As part of the workshop we discussed how new technologies can be used for open strategy. Open strategy implies greater inclusiveness and transparency among employees from different levels within companies. Here, transparency refers to how much information about strategic decisions is available to the broader audience and how informed individuals are about their roles in the strategic process.

Open strategy often makes use of social media platforms, such as Yammer (a private social networking site for businesses), internal blogs and forums, by involving people in discussions, brainstorming activities and encouraging them to share their opinions on relevant company topics. Such an approach is actively employed by a number of leading organisations including Ericsson, Siemens, IBM Studio, Philips and Virgin Media.

Openness in strategy formulation offers organisations access to novel sources of knowledge that can be deployed to solve the most perplexing problems (strategy, culture, organisational change) and drive the development of new capabilities (creativity, collaboration, innovation etc).

It allows employees with very different backgrounds to share knowledge, spark ideas, have critical discussions and learn from each other. Yet, while casting the "strategy net" beyond the narrow corporate elite to those at other levels within the company to participate in strategizing processes, openness can create more problems than it solves.

Managers need to balance the tensions that emerge from an increase in transparency and inclusivity as well as be attuned to the myriad of barriers, such as employees’ motivation to share opinions, fear of being contradicted, or lack of time, that may prevent participation when encouraging others to contribute.

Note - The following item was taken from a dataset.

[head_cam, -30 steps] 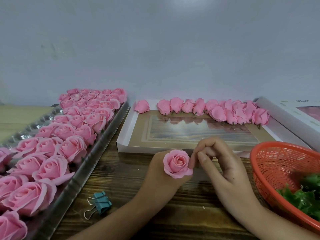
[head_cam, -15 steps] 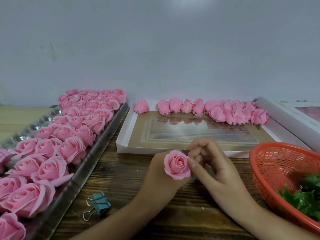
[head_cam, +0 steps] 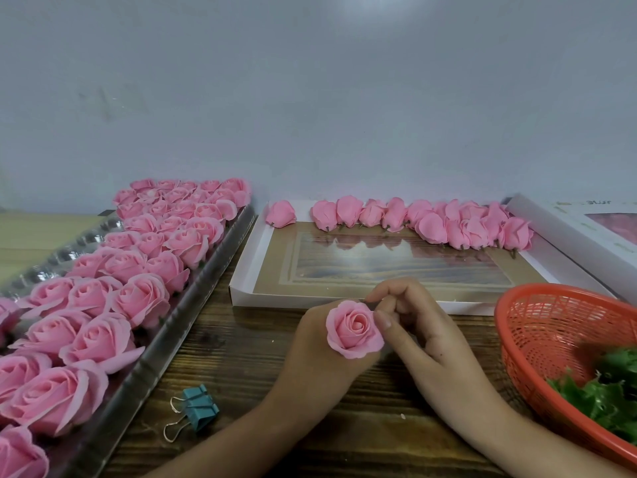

Therefore, open practices can be seen as a new tool in the strategist’s toolbox, but one that also faces some challenges and additional questions such as:


  • How "open" is optimal? With many people involved it is hard to co-ordinate and analyse input.
  • Should strategy be “open” to external participants (such as consultants, business schools, competitors)? Since strategic discussions can reveal sensitive and confidential information about the organisation, this needs to be considered carefully.
  • Does virtual space eliminate hierarchical influence? If participants know the seniority of the contributor, does it affect their attitude to the proposed idea?
  • How can organisations bring specific issues to the attention of a greater number of participants covering a big variety of topics?
  • What type of issues does the open approach work most effectively for? Perhaps certain types of questions will benefit from broad discussions, while others are solved more efficiently by smaller groups.
  • How can organisations attract even more active, curious and critical participants into the community and encourage them to become more active contributors rather than members who only read what others discuss?
  • How can companies define and measure the impact and effectiveness of open strategy?
  • How should open strategy evolve further with regards to transparency and inclusivity?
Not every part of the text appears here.